(Recorded data)
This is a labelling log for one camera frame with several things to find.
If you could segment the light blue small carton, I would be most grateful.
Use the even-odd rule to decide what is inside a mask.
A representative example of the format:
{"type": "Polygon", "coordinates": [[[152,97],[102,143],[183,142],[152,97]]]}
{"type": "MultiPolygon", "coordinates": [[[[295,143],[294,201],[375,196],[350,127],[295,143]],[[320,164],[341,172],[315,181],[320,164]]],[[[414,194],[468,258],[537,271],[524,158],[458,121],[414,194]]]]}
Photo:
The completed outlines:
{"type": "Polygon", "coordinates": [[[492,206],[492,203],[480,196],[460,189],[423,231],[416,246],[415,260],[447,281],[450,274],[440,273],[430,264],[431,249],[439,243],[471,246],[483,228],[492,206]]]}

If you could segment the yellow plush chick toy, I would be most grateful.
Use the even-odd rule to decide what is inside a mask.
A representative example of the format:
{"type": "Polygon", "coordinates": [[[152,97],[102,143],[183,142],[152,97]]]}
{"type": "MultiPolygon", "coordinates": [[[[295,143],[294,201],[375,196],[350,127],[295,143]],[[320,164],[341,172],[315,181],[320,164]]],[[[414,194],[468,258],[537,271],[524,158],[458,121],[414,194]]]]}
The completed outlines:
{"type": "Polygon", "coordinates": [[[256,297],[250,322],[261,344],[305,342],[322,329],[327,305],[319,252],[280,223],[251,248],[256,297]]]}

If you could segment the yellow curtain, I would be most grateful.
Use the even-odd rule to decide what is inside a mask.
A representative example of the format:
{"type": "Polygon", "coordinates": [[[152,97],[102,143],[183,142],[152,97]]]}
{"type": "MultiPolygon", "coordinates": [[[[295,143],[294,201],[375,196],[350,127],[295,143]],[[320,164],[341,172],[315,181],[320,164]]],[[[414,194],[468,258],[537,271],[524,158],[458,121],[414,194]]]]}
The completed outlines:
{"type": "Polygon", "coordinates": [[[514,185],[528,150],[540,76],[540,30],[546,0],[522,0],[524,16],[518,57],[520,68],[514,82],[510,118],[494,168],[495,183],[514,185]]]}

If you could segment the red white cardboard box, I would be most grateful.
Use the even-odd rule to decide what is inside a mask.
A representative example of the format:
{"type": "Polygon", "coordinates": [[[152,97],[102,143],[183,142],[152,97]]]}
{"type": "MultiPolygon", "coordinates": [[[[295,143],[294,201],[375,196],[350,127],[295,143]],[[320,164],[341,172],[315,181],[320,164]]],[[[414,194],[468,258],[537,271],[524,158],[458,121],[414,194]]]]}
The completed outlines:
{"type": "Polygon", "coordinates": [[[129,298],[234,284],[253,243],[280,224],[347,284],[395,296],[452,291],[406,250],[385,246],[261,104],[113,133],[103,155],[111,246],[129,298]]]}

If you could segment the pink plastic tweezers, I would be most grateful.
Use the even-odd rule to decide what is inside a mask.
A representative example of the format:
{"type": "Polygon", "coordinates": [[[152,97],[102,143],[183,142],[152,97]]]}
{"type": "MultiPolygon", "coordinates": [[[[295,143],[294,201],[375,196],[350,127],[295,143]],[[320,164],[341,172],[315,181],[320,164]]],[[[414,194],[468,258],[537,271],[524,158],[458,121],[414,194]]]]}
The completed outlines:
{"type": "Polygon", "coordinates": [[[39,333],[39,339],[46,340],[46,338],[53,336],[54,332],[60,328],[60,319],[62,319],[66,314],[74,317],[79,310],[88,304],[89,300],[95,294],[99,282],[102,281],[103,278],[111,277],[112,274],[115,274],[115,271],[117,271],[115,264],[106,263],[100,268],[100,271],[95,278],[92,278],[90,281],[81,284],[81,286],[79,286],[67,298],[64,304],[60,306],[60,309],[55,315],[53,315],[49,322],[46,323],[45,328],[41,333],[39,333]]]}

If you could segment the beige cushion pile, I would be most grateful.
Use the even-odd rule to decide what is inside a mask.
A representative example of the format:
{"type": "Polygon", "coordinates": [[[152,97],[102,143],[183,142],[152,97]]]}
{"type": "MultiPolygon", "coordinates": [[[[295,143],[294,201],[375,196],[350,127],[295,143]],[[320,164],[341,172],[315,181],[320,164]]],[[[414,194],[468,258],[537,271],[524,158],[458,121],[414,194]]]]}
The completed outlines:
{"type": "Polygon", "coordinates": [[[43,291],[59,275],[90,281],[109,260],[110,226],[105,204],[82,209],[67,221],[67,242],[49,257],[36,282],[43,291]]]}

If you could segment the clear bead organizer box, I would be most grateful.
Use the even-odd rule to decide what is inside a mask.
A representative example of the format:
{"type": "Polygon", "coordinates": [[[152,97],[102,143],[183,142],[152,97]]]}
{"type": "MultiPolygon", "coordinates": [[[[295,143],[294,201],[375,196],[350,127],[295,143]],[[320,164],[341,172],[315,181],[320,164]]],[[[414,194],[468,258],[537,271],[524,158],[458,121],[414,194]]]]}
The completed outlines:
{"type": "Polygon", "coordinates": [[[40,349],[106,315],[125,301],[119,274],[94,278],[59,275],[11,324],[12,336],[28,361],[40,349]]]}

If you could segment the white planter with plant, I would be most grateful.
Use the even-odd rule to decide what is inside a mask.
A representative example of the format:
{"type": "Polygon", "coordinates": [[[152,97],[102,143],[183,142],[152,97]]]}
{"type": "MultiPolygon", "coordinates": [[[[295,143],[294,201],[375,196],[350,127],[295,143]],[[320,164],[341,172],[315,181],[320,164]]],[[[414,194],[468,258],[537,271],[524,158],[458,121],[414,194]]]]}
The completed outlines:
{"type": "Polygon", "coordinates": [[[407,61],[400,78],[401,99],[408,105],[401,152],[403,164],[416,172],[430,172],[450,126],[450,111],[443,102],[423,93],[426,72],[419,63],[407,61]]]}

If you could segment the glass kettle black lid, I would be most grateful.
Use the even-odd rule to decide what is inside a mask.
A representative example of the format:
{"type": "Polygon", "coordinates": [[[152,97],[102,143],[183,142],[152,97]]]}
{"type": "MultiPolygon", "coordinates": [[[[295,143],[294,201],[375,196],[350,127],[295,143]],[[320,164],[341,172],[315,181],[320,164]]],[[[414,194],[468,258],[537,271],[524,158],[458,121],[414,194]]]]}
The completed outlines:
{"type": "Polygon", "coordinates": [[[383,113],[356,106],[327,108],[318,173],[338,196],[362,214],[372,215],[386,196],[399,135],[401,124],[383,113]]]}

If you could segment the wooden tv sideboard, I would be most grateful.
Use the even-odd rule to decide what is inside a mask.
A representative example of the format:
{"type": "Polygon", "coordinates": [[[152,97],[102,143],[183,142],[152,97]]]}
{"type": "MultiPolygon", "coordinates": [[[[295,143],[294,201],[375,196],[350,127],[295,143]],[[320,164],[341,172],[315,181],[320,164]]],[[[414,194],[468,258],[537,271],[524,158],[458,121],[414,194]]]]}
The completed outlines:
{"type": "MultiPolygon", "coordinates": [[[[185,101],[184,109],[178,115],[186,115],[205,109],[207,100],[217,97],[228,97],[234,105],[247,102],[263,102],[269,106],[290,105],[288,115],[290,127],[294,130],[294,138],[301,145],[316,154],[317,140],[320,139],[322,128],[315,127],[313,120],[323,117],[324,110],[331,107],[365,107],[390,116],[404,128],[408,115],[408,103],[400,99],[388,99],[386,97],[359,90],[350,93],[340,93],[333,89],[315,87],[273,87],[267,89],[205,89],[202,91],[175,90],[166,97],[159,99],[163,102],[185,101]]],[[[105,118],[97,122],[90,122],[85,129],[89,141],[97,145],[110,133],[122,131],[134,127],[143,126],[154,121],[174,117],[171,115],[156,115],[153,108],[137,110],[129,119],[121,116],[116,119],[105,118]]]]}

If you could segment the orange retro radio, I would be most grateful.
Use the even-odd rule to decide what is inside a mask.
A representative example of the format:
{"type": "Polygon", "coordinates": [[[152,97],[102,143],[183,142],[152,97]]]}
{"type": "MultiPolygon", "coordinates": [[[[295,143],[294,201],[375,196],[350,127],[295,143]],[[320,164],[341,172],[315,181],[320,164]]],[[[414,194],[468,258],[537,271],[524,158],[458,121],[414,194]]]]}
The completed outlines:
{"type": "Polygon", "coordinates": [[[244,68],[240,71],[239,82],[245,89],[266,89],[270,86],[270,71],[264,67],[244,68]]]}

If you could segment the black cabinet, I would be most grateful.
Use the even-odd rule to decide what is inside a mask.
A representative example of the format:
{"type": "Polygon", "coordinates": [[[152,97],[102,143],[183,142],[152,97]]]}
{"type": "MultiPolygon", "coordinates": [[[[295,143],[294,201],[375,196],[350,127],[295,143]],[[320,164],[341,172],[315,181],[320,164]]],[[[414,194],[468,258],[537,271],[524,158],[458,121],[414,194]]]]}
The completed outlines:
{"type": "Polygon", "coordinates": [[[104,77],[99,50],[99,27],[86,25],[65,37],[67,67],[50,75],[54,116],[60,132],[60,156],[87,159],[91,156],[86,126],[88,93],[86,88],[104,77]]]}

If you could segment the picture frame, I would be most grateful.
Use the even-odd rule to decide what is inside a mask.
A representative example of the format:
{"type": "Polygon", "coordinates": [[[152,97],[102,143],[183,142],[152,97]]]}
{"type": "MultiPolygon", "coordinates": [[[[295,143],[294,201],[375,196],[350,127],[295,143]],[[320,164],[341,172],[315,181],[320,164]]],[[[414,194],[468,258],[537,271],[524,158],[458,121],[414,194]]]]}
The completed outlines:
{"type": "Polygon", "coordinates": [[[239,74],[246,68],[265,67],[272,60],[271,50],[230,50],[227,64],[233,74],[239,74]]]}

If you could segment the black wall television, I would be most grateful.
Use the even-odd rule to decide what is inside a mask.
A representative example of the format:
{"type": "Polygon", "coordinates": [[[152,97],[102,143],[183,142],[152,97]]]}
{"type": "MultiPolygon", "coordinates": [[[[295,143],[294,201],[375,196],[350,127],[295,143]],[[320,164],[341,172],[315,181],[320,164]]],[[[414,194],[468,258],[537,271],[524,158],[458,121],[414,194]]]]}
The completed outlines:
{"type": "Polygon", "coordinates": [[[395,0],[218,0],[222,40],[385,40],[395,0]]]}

> **Problem details**
Read through the data and copy every line where "frame" shows up.

> **Answer to the problem**
This is a labelling log for one camera frame with several things to find.
If you could segment the picture frame, I would be most grateful.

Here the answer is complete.